- Born: John Patrick Cunningham c. 1947 Northern Ireland
- Died: 15 June 1974 (aged 27) Benburb, County Tyrone, Northern Ireland
- Cause of death: Gunshot wounds
- Known for: Shot and killed while running away from soldiers

= Killing of John Pat Cunningham =

Mentally disabled man killed by British soldiers

John Patrick Cunningham (c. 1947 – 15 June 1974) was a Catholic Irish man who had an intellectual and learning disability, who was shot and killed in June 1974 while running from British soldiers in a field near his home in Benburb, County Tyrone.

== Personal life ==
John Pat Cunningham was born in c. 1947 in Northern Ireland.

He was described as having the mental age of between six and 10 years old, and was known to have been afraid of men in "uniform", including soldiers, police and priests. He was also known to attempt to run away from such people.

In 1973, Cunningham's GP found him hiding from soldiers in a ditch, who were attempting to arrest him. Cunningham’s GP informed the RUC and British Army about Cunningham's fear of uniformed men.

== Death ==
On 15 June 1974, John Pat Cunningham was walking home from church where he sometimes volunteered; While on his way home he encountered ten soldiers of the Life Guards in a Land Rover on Carickaness Road. Due to his fear of soldiers, he ran into a nearby field in an attempt to flee.

The soldiers spotted Cunningham and got out of the Land Rover; Dennis Hutchings got out first and ran to the middle of the field, Soldier B took position at a gateway to the field and Soldier E followed Hutchings. The other six stayed at the Land Rover. The three men then ordered Cunningham to stop, but he kept running. Hutchings cocked his rifle and fired three shots at Cunningham and Soldier B fired two, at around 11.50 am. Three of the five shots hit Cunningham in the back, the unit's doctor, Soldier K pronounced Cunningham dead at 12.15 pm. A local priest spotting Cunningham went to give him his last rites. When the soldiers prevented him from doing so, the priest said "If you want to stop me, you will have to shoot me".

== Trial ==
In 2017, Dennis Hutchings was charged with the attempted murder of John Pat Cunningham. Hutchings applied to stay the prosecution which was denied. He then appealed to the Supreme Court to have the decision to try him in a Diplock Court overturned which was unanimously dismissed. He sought a judicial review by the High Court which was similarly dismissed.

From November to October 2021 Hutchings faced a trial for attempted murder, but he could only stand trial for three days, as he required treatment for his chronic kidney disease. He was also suffering from heart failure.

On 4 October 2021, Hutchings's trial was adjourned for three weeks after he was hospitalised due to COVID-19. 12 days later, on 18 October 2021, Hutchings died at the age of 80 from complications brought on by COVID-19. The decision to prosecute Hutchings was criticised by unionist politicians in light of his age and health, as well as wider issues surrounding prosecutions of army personnel related to the Troubles.

Cunningham's family sued the Ministry of Defence in the High Court, claiming a conspiracy in relation to John Patrick's death.
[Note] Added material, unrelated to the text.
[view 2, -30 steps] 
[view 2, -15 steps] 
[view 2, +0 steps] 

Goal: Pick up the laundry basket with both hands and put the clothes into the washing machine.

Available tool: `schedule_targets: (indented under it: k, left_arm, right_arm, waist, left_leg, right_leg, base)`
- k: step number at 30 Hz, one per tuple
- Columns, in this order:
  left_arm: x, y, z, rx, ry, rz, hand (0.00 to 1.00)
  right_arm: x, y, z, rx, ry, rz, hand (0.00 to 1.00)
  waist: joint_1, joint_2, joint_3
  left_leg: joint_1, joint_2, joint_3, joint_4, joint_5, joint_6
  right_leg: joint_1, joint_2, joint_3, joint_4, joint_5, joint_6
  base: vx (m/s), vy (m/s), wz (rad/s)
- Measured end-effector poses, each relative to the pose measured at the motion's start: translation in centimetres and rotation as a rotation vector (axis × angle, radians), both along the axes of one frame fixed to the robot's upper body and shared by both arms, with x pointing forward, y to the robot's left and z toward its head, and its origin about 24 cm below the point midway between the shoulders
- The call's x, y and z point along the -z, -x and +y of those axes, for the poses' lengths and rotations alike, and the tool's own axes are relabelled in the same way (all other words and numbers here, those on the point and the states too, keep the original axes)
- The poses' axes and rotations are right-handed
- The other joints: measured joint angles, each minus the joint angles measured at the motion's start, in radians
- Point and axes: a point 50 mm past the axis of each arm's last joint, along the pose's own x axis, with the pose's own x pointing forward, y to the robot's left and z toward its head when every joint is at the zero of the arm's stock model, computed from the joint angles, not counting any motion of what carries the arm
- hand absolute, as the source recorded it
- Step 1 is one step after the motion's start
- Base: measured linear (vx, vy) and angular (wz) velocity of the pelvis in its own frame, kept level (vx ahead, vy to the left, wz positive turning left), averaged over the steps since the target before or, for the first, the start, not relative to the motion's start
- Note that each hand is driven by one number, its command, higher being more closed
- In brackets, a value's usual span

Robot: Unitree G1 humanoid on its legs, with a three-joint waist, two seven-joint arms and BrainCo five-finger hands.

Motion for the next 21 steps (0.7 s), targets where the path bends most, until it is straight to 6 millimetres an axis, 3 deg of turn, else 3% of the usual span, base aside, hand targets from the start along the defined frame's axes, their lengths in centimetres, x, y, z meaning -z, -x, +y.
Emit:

They settled in 2026 for undisclosed damages without any admission of liability.

== Ministry of Defence Response. ==
In 2011, the Historical Enquiries Team of the PSNI issued a report which found that Cunningham posed no threat. It also found that the soldiers involved did not provide full accounts of the incident, which hindered investigations at the time.

In response to the HET report in 2013, Andrew Robathan, Minister for the Armed Forces, issued an apology on the behalf of the Ministry of Defence. In 2022, the family returned the written apology. They felt that Hutchings' being awarded a military funeral and having a memorial plaque installed in the Palace Barracks Memorial Garden had rendered the apology worthless. They had requested any memorial be placed in Hutchings' home county of Cornwall. The Ministry of Defence responded that any memorial in the garden were privately financed and not an officially recognised memorial.